L'Autoritratto in veste di abate dell'Accademia della Val di Blenio è un'opera ad olio su tela (cm 56x44) di Giovan Paolo Lomazzo, oggi conservata alla Pinacoteca di Brera a Milano. Nella parte bassa si legge l'iscrizione in maiuscole capitali ZAVARGNA.NABAS.VALLIS.BREGNI.ET.IPL.PITR 15[...] (compà Zavargna era il nome accademico dell'autore).

Storia e descrizione[modifica | modifica wikitesto]

In quest'opera, databile al 1568 circa (anno in cui a Giovan Paolo Lomazzo fu affidata la carica di nabàd, cioè priore dell'Accademia della Val di Blenio), l'autore si autorappresenta con le insegne del tirso ricoperto d'edera e del serto di vite intrecciata, ispirate all'iconografia di Bacco.

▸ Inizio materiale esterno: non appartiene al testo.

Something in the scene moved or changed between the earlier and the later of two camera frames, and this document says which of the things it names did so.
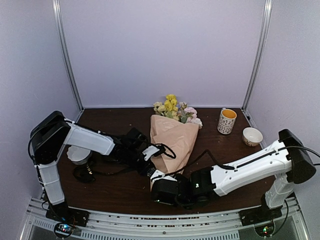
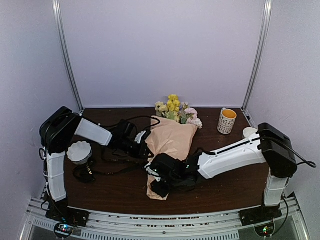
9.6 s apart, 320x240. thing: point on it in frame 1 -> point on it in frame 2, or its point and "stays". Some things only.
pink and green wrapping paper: (175, 140) stays
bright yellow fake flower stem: (171, 106) stays
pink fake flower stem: (188, 114) stays
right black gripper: (182, 178) -> (161, 191)
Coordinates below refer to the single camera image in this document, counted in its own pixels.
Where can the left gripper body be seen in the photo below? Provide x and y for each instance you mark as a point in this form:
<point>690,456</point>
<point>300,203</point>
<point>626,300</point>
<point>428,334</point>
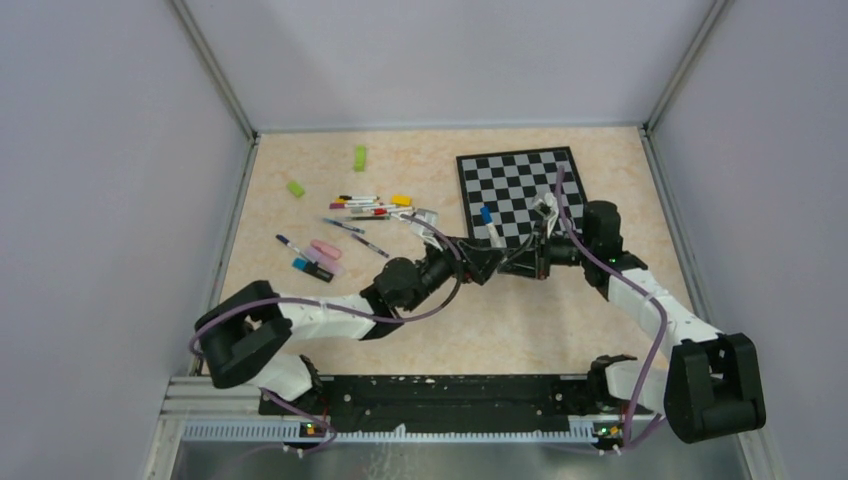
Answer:
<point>466,270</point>

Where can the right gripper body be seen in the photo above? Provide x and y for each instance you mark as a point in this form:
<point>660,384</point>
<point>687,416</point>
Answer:
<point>557,251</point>

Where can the dark thin pen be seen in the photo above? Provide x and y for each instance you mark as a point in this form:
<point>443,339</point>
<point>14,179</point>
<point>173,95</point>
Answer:
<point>371,246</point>

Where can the pink highlighter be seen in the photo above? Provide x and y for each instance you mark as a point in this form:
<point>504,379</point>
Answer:
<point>326,249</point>

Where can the blue black highlighter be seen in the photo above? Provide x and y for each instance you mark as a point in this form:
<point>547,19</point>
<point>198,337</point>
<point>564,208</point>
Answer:
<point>312,269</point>

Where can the blue capped white marker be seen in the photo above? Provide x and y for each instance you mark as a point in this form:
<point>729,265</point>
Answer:
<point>493,234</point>

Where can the lilac highlighter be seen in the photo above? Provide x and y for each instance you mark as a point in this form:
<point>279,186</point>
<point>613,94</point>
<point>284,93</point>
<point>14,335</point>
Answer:
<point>325,262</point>

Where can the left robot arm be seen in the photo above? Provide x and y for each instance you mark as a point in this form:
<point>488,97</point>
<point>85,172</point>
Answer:
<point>240,340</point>

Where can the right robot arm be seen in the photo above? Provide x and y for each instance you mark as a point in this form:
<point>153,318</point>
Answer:
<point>703,382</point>

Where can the blue thin pen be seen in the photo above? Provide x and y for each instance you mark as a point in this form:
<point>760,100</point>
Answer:
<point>343,225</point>

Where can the black white chessboard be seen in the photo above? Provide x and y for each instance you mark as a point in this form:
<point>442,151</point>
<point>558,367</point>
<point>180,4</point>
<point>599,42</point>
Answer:
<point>506,183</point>

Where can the yellow block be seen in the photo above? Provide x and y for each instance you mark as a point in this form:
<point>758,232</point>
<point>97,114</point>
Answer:
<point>401,200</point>

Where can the black capped marker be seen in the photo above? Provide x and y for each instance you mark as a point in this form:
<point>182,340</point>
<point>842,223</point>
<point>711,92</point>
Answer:
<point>366,199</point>

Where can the green block far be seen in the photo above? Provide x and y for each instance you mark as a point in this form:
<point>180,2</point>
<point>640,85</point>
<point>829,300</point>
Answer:
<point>360,158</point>

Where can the dark blue marker left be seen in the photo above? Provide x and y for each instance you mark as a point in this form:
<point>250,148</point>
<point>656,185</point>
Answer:
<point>289,244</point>

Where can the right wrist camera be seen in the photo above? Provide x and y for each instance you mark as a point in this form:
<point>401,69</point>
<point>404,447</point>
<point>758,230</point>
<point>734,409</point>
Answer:
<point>546,206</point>

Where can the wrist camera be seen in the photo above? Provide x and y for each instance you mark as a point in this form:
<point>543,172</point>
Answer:
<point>423,222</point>
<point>546,206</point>

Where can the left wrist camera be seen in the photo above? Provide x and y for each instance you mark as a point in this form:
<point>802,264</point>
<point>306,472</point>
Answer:
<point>423,222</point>

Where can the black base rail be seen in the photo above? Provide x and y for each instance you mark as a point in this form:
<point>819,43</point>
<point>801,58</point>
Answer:
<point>441,404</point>

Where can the green block near wall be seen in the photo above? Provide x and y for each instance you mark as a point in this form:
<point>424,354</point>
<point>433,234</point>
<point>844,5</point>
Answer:
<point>295,189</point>

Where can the aluminium frame rail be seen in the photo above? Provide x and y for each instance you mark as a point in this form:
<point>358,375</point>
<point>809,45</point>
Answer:
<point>245,414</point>

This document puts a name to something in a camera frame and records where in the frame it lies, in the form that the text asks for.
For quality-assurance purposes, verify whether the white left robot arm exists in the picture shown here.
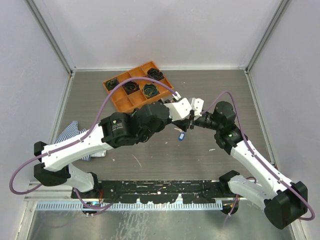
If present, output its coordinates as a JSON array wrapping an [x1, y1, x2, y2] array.
[[33, 98, 192, 198]]

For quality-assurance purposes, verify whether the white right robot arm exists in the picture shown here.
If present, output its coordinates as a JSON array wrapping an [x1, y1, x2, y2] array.
[[191, 98, 308, 230]]

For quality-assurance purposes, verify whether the blue yellow rolled tie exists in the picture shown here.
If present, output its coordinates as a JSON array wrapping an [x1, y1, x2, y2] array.
[[142, 83, 160, 99]]

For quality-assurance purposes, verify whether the dark rolled tie far left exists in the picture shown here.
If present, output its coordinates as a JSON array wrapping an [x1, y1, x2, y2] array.
[[104, 77, 119, 91]]

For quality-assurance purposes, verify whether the blue striped cloth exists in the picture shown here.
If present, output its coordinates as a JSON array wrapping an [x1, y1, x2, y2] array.
[[54, 120, 107, 162]]

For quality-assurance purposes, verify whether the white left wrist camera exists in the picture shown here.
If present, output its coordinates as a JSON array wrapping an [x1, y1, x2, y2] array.
[[164, 98, 192, 122]]

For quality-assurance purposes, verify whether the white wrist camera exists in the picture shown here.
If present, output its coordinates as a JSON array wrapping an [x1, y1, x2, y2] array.
[[190, 97, 204, 117], [164, 98, 192, 122]]

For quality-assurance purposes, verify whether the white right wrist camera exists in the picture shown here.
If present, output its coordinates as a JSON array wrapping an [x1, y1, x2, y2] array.
[[190, 97, 204, 117]]

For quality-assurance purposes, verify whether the black mounting base plate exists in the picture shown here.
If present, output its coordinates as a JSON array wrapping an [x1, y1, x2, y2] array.
[[80, 180, 236, 204]]

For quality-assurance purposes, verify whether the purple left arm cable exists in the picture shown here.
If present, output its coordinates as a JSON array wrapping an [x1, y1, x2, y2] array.
[[9, 76, 181, 195]]

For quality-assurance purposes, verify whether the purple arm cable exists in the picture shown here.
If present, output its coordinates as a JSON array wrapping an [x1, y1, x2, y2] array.
[[199, 91, 316, 222], [9, 76, 181, 195]]

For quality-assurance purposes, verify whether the slotted cable duct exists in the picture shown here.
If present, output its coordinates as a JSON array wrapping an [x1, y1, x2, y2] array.
[[35, 200, 223, 212]]

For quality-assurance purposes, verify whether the aluminium corner post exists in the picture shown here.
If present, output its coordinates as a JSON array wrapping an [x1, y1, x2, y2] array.
[[245, 0, 292, 74]]

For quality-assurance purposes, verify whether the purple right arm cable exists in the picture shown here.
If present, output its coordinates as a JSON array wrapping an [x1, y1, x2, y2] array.
[[199, 91, 316, 222]]

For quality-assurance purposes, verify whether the left aluminium frame post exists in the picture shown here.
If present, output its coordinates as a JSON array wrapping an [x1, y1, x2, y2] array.
[[25, 0, 76, 75]]

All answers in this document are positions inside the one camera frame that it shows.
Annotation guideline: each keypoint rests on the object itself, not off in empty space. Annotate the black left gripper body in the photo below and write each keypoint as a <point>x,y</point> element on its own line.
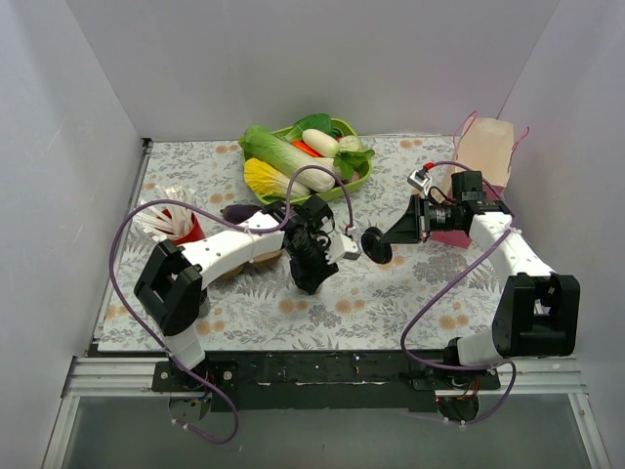
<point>303,259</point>

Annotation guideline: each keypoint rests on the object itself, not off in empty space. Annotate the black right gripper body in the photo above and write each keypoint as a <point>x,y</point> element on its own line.
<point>417,221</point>

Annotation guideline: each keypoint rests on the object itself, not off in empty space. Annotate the black coffee cup lid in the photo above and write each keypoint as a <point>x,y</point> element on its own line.
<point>378,252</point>

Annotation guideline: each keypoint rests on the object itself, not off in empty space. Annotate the brown cardboard cup carrier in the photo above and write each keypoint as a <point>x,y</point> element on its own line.
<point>263,261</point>

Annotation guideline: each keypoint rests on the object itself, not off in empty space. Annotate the pink paper gift bag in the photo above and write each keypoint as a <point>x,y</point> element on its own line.
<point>482,144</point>

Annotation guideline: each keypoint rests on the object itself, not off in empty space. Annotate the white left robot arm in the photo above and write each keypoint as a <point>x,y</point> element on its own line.
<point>174,283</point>

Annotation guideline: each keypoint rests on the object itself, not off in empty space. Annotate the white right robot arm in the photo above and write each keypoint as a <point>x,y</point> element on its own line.
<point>537,313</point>

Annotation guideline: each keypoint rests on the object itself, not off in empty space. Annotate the floral patterned table mat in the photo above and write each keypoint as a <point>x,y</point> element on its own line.
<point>364,306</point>

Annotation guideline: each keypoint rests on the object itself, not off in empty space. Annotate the yellow napa cabbage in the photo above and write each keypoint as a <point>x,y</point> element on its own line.
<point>264,180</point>

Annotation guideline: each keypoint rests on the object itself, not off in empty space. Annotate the purple eggplant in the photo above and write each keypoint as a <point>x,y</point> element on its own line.
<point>238,213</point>

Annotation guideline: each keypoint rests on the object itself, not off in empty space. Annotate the green napa cabbage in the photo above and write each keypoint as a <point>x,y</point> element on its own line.
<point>259,142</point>

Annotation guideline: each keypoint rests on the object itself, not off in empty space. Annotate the green vegetable basket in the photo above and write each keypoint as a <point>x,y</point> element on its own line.
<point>341,167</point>

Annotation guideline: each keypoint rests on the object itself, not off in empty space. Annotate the orange carrot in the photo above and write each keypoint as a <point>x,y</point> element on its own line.
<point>306,149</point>

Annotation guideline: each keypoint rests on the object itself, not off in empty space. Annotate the white radish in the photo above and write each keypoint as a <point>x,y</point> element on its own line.
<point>322,143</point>

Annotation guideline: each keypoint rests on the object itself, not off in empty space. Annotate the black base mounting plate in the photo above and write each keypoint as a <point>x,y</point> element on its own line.
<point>335,380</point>

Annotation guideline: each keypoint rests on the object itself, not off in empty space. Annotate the green leafy bok choy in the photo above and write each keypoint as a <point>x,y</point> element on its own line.
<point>317,121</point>

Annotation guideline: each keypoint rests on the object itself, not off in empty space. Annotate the red holder of straws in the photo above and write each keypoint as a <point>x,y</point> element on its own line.
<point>165,220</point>

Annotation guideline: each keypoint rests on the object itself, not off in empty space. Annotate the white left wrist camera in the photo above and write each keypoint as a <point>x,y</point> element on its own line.
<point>341,246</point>

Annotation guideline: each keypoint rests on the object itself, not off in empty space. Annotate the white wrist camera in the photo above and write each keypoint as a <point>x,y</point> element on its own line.
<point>341,246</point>
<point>420,179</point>

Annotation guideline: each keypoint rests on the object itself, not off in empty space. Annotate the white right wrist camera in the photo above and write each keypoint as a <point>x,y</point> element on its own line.
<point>420,179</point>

L'Accademia della Val di Blenio, in cui si riunivano artisti, orefici, artigiani, musici ed attori teatrali, si dichiarava infatti profondamente ispirata ai misteri bacchici dell'antichità, secondo una mentalità volta alla ricerca del furor creativo e dell'estro bizzarro e grottesco tipica del Manierismo. Gli affiliati, che si creavano un nome ed una personalità fittizia, si riunivano sotto le false spoglie di popolani (nello specifico di facchini provenienti dalla zona di Blenio, ricordati per la parlata aspra e fortemente caratterizzata) ed erano costretti a mantenere una sorta di segreto iniziatico, negli anni della severa ed ascetica controriforma lombarda di Carlo Borromeo.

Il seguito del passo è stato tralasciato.